### What needs to be done
Keep only the lines from the start of the data through the line containing "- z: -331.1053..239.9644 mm", and output them exactly.
[Supplied information]
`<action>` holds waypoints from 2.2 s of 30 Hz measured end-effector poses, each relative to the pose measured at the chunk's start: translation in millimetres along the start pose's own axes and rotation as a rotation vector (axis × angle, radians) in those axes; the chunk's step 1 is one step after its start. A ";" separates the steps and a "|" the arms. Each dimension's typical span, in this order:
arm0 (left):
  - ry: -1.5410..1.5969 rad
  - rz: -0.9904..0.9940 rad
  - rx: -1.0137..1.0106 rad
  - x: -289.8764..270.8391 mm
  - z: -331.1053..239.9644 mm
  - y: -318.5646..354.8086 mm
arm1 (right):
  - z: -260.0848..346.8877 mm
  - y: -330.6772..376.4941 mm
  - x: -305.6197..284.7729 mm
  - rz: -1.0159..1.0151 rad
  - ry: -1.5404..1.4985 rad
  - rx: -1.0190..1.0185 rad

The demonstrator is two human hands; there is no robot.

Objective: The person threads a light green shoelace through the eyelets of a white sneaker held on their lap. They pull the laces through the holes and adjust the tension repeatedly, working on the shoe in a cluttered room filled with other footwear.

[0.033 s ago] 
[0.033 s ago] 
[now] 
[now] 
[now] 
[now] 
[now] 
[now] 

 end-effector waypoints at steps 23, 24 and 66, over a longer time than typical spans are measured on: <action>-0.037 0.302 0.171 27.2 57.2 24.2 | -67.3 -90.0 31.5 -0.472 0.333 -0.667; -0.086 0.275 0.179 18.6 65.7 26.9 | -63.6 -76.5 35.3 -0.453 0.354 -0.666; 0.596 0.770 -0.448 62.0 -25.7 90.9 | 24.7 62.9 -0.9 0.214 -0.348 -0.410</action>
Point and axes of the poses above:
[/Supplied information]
### Task solution
`<action>` holds waypoints from 2.2 s of 30 Hz measured end-effector poses, each relative to the pose measured at the chunk's start: translation in millimetres along the start pose's own axes and rotation as a rotation vector (axis × angle, radians) in those axes; the chunk's step 1 is one step after its start. A ";" separates the steps and a "|" the arms. Each dimension's typical span, in this order:
arm0 (left):
  - ry: -1.5410..1.5969 rad
  - rz: -0.9904..0.9940 rad
  - rx: -1.0137..1.0106 rad
  - x: -289.8764..270.8391 mm
  - z: -331.1053..239.9644 mm

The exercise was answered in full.